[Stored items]

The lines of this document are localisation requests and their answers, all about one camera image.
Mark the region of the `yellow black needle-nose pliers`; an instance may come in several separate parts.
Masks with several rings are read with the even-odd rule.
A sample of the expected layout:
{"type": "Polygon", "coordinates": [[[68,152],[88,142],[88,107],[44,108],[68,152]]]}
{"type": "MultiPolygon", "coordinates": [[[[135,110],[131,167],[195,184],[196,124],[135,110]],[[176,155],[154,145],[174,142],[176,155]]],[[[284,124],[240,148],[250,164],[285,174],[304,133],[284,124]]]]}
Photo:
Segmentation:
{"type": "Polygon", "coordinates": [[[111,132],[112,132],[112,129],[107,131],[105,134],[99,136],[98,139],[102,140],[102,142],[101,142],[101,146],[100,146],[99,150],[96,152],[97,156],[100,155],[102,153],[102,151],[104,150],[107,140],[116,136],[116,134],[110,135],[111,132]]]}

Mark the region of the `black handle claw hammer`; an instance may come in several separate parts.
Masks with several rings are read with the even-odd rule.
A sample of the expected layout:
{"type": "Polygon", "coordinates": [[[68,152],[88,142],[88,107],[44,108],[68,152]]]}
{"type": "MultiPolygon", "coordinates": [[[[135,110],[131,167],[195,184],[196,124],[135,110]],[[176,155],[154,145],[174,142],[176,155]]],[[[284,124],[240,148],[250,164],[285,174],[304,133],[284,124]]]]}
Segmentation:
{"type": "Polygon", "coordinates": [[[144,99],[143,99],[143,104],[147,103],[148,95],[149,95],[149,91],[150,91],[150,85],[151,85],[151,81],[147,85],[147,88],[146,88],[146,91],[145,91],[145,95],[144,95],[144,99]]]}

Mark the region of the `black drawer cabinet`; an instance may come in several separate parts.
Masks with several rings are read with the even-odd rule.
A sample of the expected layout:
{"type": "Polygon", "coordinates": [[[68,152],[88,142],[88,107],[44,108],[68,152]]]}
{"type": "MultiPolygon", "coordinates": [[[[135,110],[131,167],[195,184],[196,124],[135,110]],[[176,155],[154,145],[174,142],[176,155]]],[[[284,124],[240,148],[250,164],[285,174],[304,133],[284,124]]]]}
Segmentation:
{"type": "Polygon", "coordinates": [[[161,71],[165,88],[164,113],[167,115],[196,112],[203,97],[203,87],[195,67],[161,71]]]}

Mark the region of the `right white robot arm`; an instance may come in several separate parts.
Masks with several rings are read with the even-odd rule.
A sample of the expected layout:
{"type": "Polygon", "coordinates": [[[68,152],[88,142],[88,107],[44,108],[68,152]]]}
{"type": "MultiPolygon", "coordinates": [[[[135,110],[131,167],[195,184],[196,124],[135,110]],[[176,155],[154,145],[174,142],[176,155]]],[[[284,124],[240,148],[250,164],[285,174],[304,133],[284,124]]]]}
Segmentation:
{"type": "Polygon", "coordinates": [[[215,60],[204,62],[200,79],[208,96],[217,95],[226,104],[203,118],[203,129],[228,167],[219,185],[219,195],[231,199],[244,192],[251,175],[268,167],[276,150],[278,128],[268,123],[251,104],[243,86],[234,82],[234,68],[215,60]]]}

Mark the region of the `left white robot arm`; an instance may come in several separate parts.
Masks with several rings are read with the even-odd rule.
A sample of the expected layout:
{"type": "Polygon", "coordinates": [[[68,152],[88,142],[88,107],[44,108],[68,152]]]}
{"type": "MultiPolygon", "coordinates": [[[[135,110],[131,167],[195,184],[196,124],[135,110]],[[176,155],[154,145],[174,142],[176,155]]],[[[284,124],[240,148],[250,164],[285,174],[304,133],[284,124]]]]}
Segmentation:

**Directions:** The records above are to be repeated in full, word for word.

**Response below:**
The lines of this document are localisation requests and their answers, all about one camera image.
Mark the region of the `yellow black needle-nose pliers`; an instance may come in several separate parts.
Masks with several rings are read with the even-odd rule.
A sample of the expected layout:
{"type": "Polygon", "coordinates": [[[68,152],[88,142],[88,107],[44,108],[68,152]]]}
{"type": "MultiPolygon", "coordinates": [[[[135,110],[131,167],[195,184],[196,124],[135,110]],[[176,155],[154,145],[174,142],[176,155]]],[[[284,124],[240,148],[250,164],[285,174],[304,133],[284,124]]]]}
Photo:
Segmentation:
{"type": "Polygon", "coordinates": [[[111,132],[112,132],[112,129],[107,131],[105,134],[99,136],[98,139],[102,140],[102,142],[101,142],[101,146],[100,146],[99,150],[96,152],[97,156],[100,155],[102,153],[102,151],[104,150],[107,140],[116,136],[116,134],[110,135],[111,132]]]}

Mark the region of the `black handle claw hammer`; an instance may come in several separate parts.
Masks with several rings are read with the even-odd rule.
A sample of the expected layout:
{"type": "Polygon", "coordinates": [[[68,152],[88,142],[88,107],[44,108],[68,152]]]}
{"type": "MultiPolygon", "coordinates": [[[[135,110],[131,167],[195,184],[196,124],[135,110]],[[176,155],[154,145],[174,142],[176,155]]],[[[284,124],[240,148],[250,164],[285,174],[304,133],[284,124]]]]}
Segmentation:
{"type": "Polygon", "coordinates": [[[144,99],[143,99],[143,104],[147,103],[148,95],[149,95],[149,91],[150,91],[150,85],[151,85],[151,81],[147,85],[147,88],[146,88],[146,91],[145,91],[145,95],[144,95],[144,99]]]}

Mark the region of the `black drawer cabinet`; an instance may come in several separate parts.
Masks with several rings are read with the even-odd rule.
A sample of the expected layout:
{"type": "Polygon", "coordinates": [[[68,152],[88,142],[88,107],[44,108],[68,152]]]}
{"type": "MultiPolygon", "coordinates": [[[[135,110],[131,167],[195,184],[196,124],[135,110]],[[176,155],[154,145],[174,142],[176,155]]],[[[284,124],[240,148],[250,164],[285,174],[304,133],[284,124]]]]}
Segmentation:
{"type": "Polygon", "coordinates": [[[161,71],[165,88],[164,113],[167,115],[196,112],[203,97],[203,87],[195,67],[161,71]]]}

Mark the region of the `right white robot arm`; an instance may come in several separate parts.
Masks with several rings are read with the even-odd rule.
A sample of the expected layout:
{"type": "Polygon", "coordinates": [[[68,152],[88,142],[88,107],[44,108],[68,152]]]}
{"type": "MultiPolygon", "coordinates": [[[[135,110],[131,167],[195,184],[196,124],[135,110]],[[176,155],[154,145],[174,142],[176,155]]],[[[284,124],[240,148],[250,164],[285,174],[304,133],[284,124]]]]}
Segmentation:
{"type": "Polygon", "coordinates": [[[215,60],[204,62],[200,79],[208,96],[217,95],[226,104],[203,118],[203,129],[228,167],[219,185],[219,195],[231,199],[244,192],[251,175],[268,167],[276,150],[278,128],[268,123],[251,104],[243,86],[234,82],[234,68],[215,60]]]}

Mark the region of the `left white robot arm`; an instance may come in several separate parts.
Masks with several rings are read with the even-odd rule.
A sample of the expected layout:
{"type": "Polygon", "coordinates": [[[68,152],[88,142],[88,107],[44,108],[68,152]]]}
{"type": "MultiPolygon", "coordinates": [[[[135,110],[131,167],[195,184],[196,124],[135,110]],[[176,155],[154,145],[174,142],[176,155]]],[[[284,124],[240,148],[250,164],[285,174],[304,133],[284,124]]]]}
Segmentation:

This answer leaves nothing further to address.